ClickHouse Storage Design
Why ClickHouse
ClickHouse is a column-oriented DBMS optimized for online analytical processing. For analytics workloads, it provides:
- 100–1000x faster aggregation queries than PostgreSQL at scale
- 10–50x compression compared to row-oriented storage
- Real-time ingestion — data queryable within seconds of insert
- Horizontal scaling — sharding across multiple nodes
- SQL interface — no new query language to learn
Column-Oriented vs Row-Oriented
For an analytics query like SELECT avg(revenue), country FROM events WHERE event = 'purchase':
Row-oriented (PostgreSQL):
- Scan every row in the table
- Read all columns (user_id, session_id, event, timestamp, revenue, country, ...) even unused ones
- Filter rows post-scan
Column-oriented (ClickHouse):
- Read only the
event,revenue, andcountrycolumns - Columns are compressed independently (text columns compress 20–50x, numbers 5–15x)
- SIMD vectorized operations on column data
For 1 billion rows with 20 columns where you access 3 columns:
- PostgreSQL reads: 20 columns × 1B rows × avg 20 bytes = 400 GB
- ClickHouse reads: 3 columns × 1B rows × avg 4 bytes compressed = 12 GB
Table Design
Events Table
-- Main events table
CREATE TABLE tracking.events
(
-- Identity
user_id String,
anonymous_id String DEFAULT '',
session_id String DEFAULT '',
-- Classification
event LowCardinality(String), -- Few unique values → dictionary encoding
category LowCardinality(String),
-- Timing
timestamp DateTime64(3, 'UTC'), -- Millisecond precision
received_at DateTime64(3, 'UTC'),
-- Source
source_id LowCardinality(String),
-- Device/Geo (post-enrichment)
geo_country LowCardinality(String) DEFAULT '',
geo_region LowCardinality(String) DEFAULT '',
geo_city String DEFAULT '',
browser LowCardinality(String) DEFAULT '',
browser_version String DEFAULT '',
os LowCardinality(String) DEFAULT '',
device_type LowCardinality(String) DEFAULT 'unknown',
-- Properties (JSONB equivalent)
properties String DEFAULT '{}',
-- Experiments
experiments String DEFAULT '{}', -- JSON: {expId: variantId}
-- Metadata
_version UInt8 DEFAULT 1,
_inserted_at DateTime DEFAULT now()
)
ENGINE = MergeTree()
PARTITION BY toYYYYMMDD(timestamp)
ORDER BY (event, user_id, timestamp)
TTL timestamp + INTERVAL 2 YEAR DELETE,
timestamp + INTERVAL 90 DAY TO DISK 'slow_disk'
SETTINGS
index_granularity = 8192,
min_bytes_for_wide_part = 10485760; -- 10 MB threshold for wide vs compact partsKey Design Decisions
LowCardinality(String) for high-repetition fields: ClickHouse dictionary-encodes these to integers internally. For device_type with values "desktop", "mobile", "tablet", "unknown", this reduces storage by 90%+ and enables faster filtering.
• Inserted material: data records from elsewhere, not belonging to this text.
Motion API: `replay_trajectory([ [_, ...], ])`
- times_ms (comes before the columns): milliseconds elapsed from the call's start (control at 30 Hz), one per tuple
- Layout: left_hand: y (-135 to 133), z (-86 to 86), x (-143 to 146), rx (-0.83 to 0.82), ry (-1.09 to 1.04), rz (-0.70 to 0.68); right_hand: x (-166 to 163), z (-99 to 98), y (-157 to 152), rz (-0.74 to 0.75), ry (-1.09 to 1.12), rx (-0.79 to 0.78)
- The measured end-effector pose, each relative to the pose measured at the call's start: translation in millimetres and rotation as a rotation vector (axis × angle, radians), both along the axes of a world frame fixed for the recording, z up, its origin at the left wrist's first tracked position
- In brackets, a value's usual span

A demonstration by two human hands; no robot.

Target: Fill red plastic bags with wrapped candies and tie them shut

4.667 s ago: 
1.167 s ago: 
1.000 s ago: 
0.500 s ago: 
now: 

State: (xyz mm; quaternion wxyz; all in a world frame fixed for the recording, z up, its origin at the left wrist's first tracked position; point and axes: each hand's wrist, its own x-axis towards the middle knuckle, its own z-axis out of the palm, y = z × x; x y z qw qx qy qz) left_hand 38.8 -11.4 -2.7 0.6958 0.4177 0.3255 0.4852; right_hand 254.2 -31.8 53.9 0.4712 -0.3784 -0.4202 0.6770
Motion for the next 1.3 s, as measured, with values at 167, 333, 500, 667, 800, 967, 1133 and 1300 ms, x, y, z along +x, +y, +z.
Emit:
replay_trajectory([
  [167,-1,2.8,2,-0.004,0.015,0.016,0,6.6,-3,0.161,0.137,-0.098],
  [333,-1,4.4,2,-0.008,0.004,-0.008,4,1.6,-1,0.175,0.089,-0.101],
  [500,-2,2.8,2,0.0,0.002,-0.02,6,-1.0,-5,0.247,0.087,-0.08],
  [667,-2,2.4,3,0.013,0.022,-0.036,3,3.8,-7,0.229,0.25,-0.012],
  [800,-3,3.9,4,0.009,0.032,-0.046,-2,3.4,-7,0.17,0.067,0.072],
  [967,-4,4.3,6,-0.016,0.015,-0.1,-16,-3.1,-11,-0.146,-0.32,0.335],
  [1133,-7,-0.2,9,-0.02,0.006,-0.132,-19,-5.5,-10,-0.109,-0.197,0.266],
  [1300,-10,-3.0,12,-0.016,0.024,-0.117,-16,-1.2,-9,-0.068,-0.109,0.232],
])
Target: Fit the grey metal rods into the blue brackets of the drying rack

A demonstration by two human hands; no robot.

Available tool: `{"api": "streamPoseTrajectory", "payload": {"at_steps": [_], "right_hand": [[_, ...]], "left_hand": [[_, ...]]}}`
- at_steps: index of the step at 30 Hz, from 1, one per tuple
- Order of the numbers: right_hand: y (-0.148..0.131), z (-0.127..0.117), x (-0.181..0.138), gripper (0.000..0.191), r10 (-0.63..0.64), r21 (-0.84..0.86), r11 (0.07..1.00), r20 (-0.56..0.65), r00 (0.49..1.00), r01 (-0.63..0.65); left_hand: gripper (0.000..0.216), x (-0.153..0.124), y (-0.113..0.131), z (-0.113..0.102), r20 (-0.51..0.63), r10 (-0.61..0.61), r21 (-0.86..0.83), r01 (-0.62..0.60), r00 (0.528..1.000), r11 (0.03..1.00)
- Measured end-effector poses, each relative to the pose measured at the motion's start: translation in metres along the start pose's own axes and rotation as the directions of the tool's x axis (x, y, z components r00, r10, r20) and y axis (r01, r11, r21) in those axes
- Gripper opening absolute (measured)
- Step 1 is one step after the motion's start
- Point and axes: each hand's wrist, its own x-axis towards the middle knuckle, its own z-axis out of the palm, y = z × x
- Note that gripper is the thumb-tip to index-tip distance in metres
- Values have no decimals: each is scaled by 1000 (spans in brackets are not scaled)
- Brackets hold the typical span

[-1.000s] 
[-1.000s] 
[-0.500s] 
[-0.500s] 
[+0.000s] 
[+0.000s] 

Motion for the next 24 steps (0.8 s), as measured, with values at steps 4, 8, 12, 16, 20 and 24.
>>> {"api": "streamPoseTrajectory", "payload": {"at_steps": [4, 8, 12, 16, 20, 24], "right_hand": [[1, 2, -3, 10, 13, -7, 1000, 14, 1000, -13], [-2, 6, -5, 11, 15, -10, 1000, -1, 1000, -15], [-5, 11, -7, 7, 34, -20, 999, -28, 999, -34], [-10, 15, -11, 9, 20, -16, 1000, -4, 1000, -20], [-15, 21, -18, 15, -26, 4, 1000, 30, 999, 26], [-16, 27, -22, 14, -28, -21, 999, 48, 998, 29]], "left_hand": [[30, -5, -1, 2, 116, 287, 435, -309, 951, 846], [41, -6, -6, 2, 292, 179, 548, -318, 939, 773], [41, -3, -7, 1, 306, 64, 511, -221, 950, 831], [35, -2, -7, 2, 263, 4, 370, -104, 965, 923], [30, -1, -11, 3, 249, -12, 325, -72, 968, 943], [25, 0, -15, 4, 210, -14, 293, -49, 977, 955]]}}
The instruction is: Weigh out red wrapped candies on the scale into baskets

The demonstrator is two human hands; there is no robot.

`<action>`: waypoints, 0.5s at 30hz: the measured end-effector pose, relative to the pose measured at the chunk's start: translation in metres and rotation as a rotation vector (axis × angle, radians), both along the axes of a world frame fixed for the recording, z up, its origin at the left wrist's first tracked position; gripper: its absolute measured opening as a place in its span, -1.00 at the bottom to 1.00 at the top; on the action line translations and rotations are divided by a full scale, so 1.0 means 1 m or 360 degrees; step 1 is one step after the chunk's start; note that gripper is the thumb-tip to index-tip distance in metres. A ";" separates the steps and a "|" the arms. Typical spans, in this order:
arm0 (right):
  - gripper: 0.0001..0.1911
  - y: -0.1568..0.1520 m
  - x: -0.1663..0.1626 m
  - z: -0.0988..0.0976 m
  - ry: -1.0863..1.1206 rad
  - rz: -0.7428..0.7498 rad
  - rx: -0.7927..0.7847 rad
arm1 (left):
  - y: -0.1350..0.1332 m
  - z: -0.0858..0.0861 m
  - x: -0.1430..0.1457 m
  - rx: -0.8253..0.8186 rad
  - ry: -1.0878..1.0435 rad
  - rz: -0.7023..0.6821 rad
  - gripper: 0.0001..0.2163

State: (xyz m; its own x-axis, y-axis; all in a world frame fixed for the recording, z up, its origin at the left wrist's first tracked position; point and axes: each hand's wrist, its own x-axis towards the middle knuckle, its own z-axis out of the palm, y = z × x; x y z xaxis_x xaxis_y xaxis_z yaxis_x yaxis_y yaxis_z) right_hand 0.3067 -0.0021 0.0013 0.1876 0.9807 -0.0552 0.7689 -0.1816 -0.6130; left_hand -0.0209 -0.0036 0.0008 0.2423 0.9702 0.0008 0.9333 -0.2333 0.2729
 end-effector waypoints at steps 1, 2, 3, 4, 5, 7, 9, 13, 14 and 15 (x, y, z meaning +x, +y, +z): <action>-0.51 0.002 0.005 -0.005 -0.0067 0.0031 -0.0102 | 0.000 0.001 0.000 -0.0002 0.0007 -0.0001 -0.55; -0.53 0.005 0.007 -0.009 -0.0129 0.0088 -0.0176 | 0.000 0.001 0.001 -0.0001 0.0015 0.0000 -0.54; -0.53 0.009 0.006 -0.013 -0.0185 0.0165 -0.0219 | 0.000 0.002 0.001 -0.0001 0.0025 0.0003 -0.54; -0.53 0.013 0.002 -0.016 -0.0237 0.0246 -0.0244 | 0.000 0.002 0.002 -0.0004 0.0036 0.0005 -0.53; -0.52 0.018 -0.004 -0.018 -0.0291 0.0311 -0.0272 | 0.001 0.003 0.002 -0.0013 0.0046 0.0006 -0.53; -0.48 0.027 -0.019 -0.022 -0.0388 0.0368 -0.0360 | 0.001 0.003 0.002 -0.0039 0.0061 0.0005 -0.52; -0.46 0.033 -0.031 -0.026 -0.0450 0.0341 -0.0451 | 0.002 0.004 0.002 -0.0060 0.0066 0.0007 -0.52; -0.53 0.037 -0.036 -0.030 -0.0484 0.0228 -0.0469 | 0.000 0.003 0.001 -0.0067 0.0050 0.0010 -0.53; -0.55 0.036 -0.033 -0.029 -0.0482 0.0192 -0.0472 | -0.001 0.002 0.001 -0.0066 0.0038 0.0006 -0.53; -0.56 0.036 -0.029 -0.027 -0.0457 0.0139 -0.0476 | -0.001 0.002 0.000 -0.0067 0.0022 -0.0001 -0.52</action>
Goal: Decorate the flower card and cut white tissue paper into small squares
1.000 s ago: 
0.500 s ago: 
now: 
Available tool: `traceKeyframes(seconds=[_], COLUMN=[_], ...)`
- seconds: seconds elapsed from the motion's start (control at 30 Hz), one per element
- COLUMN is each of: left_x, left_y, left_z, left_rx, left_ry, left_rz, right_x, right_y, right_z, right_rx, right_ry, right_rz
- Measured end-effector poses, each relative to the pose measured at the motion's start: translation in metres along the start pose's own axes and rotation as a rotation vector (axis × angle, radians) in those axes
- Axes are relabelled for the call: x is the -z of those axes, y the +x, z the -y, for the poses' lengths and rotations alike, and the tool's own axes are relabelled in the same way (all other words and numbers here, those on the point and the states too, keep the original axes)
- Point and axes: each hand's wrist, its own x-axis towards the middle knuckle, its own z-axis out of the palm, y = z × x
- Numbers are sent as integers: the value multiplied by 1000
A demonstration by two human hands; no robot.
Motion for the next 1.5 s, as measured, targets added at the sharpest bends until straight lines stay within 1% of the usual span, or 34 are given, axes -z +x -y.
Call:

ORDER BY (event, user_id, timestamp) — not (user_id, event, timestamp):
- Event type is the most selective first filter in most queries:
WHERE event = 'purchase' - User ID second enables user-level aggregations
- Timestamp last enables time-range filtering within a user's events
- ClickHouse's primary key index is sparse (one entry per 8192 rows by default) — the order determines which queries benefit from the index
PARTITION BY toYYYYMMDD(timestamp): Daily partitions enable:
- Fast partition dropping for TTL (drop whole partition, not row-by-row delete)
- Partition pruning:
WHERE timestamp >= '2026-03-01'skips pre-March partitions entirely
Replicated Tables
For production HA, use ReplicatedMergeTree:
-- Replicated version (requires ZooKeeper/ClickHouse Keeper)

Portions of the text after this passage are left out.